Is Retail Data Security Really That Tricky?

As the retail industry struggles with data security standards, our panel of experts suggests that attaining PCI DSS (Payment Card Industry Data Security Standards) compliance isn't, in fact, all that hard.

The retail industry's effort to bolster enterprise and network security is fueled by recent high-profile security breaches that have put consumer credit accounts – not to mention identities – at risk. These breaches are fueling business for many auditors and security companies. Some analysts predict significant growth for POS hardware manufacturers and software providers based on retailers' efforts to implement solutions that lead to compliance. Achieving PCI DSS and getting certified compliant is a key project for thousands of retailers who aren't yet validated.

Make no mistake; the breach cases that made the mainstream news aren't magnifying an insignificant problem.

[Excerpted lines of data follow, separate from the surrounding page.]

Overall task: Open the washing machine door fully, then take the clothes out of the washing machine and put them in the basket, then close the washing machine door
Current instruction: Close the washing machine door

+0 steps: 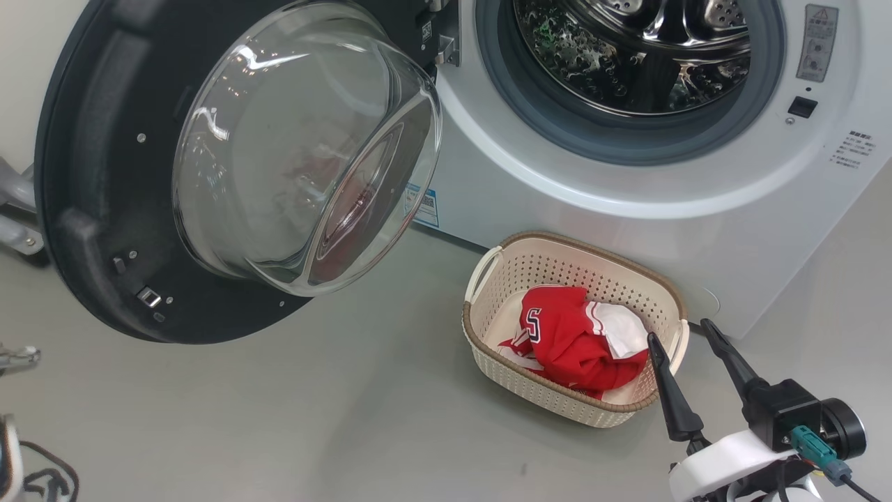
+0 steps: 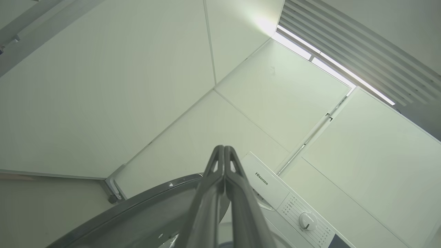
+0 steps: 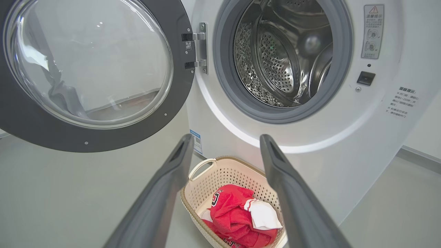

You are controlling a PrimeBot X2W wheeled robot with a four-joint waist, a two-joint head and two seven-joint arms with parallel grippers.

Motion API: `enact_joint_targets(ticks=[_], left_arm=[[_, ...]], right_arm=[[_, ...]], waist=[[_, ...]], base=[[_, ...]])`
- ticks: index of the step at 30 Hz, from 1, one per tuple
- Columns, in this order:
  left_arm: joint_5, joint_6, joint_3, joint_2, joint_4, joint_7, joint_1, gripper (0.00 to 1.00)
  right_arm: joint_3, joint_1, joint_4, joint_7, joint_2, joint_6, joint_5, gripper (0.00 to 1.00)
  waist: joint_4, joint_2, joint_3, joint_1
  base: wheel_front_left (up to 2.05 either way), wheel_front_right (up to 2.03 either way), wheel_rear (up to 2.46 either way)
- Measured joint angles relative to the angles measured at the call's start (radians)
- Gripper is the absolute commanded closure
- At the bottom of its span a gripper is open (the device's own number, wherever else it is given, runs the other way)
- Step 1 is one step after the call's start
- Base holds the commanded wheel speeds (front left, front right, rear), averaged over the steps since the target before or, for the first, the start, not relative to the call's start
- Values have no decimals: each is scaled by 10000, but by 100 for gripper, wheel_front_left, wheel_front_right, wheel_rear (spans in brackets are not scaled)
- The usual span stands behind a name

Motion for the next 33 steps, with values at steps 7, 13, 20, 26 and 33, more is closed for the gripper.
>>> enact_joint_targets(ticks=[7, 13, 20, 26, 33], left_arm=[[-1371, 598, 746, 550, 1802, 911, -916, 100], [-2397, 1221, 1066, 1045, 3572, 1871, -1376, 100], [-2828, 1616, 832, 1266, 4984, 2809, -1677, 100], [-2938, 1701, 700, 1444, 5916, 3369, -1720, 100], [-3068, 1689, 487, 1597, 6443, 4000, -1822, 100]], right_arm=[[-4, -72, -196, 150, -171, 10, -27, 0], [12, -210, -336, 311, -288, 17, -100, 0], [-38, -337, -407, 407, -376, 35, -98, 0], [-63, -353, -426, 410, -443, 35, -98, 0], [-81, -354, -428, 495, -466, 48, -98, 0]], waist=[[-35, 0, 251, 0], [-200, 0, 542, 0], [-359, 0, 784, 0], [-426, 0, 847, 0], [-467, 0, 845, 0]], base=[[0, 0, 0], [0, 0, 0], [0, 0, 0], [0, 0, 0], [0, 0, 0]])
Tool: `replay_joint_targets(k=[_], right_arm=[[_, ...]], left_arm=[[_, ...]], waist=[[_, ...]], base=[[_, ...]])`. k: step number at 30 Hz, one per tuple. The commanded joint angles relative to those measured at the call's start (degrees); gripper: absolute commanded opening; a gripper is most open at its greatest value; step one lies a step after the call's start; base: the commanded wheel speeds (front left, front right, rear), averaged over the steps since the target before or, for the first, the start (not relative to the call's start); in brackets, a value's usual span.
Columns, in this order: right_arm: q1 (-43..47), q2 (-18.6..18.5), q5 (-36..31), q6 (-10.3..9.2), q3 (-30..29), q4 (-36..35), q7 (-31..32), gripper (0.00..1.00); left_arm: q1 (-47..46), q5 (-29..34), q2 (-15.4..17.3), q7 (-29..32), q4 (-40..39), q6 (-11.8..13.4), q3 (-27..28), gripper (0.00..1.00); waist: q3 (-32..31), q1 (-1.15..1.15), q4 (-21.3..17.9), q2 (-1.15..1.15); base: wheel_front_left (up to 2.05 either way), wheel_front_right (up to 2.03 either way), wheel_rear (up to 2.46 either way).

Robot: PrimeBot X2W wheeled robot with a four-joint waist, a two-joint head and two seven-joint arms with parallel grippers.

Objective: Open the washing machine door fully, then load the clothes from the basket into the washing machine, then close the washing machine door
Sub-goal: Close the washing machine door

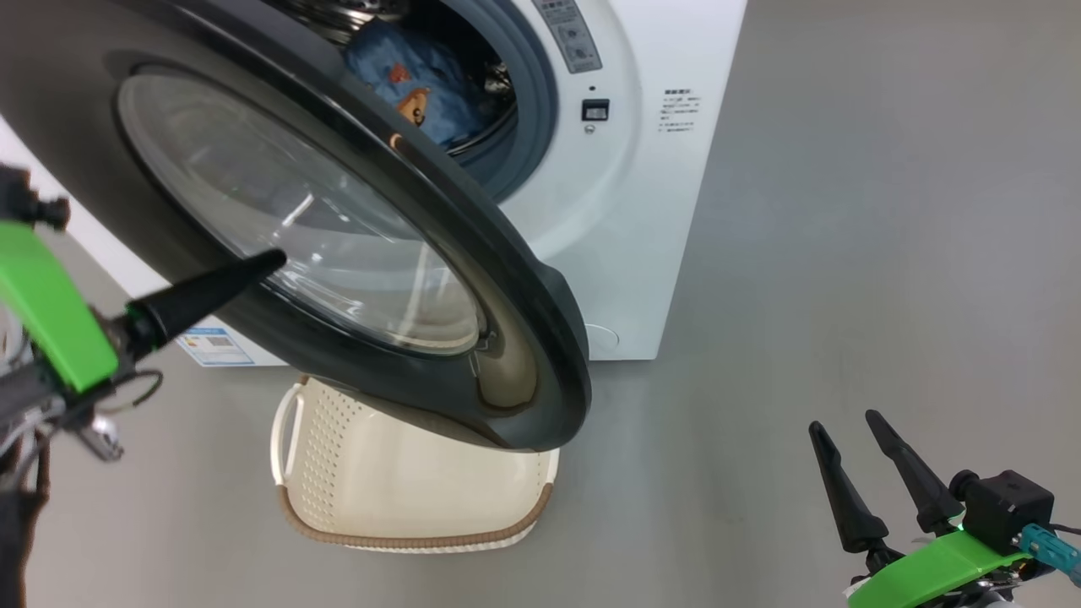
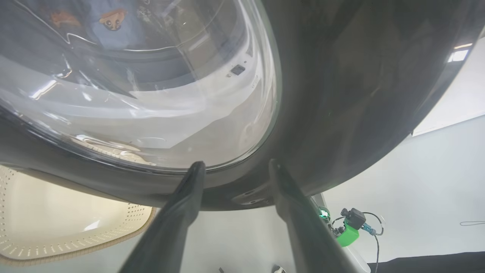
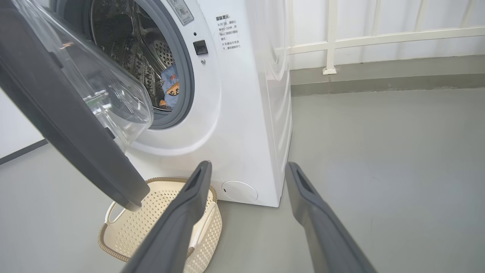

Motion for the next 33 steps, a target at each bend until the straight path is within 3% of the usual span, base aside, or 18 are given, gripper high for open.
replay_joint_targets(k=[1, 16, 33], right_arm=[[-1.47, -1.06, -0.56, 0.16, 1.35, -1.12, -0.68, 1.0], [-0.16, -2.48, -0.36, 0.16, 1.19, -1.3, -0.68, 1.0], [1.56, -3.5, -0.33, 0.16, -0.37, -1.38, -0.68, 1.0]], left_arm=[[0.17, 0.37, 3.25, -0.87, -1.94, -0.38, 2.85, 1.0], [18.01, 1.79, 5.7, -19.74, 0.28, -0.39, 4.1, 1.0], [30.26, 7.29, 6.66, -50.28, 4.34, -0.39, -7.0, 1.0]], waist=[[-0.43, 0.0, 0.6, 0.0], [-1.32, 0.0, 1.86, 0.0], [-1.56, 0.0, -3.18, 0.0]], base=[[0.0, 0.0, 0.0], [0.0, 0.0, 0.0], [0.0, 0.0, 0.0]])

Steve Ward, director of retail industry solutions at IP infrastructure service provider Savvis, says the PCI DSS is a top-three discussion item with every retailer his company engages. "Identity theft, a potential consequence of lax retail data security, is a scourge faced by our generation," says Ward. "The roots of the scourge are often traced to retail, which makes it a priority for retailers interested in selfpreservation." Michael Petitti, senior VP at security solutions vendor AmbironTrustWave, sheds light on retail data security problems. "Our forensics department worked on more than 200 cases in the past 24 months, the majority of them retail card compromises," he says. "Merchants and service providers have upped inquiries about our services tenfold." Increased interest by merchants is a trend noted by all three vendors in this article, including network security compliance solutions provider Cybertrust's Jennifer Mack. Mack is director of compliance product management there. "Incentive to get compliant and penalties imposed for noncompliance are driving a healthy business. The standard has teeth, and progress is being made," she says.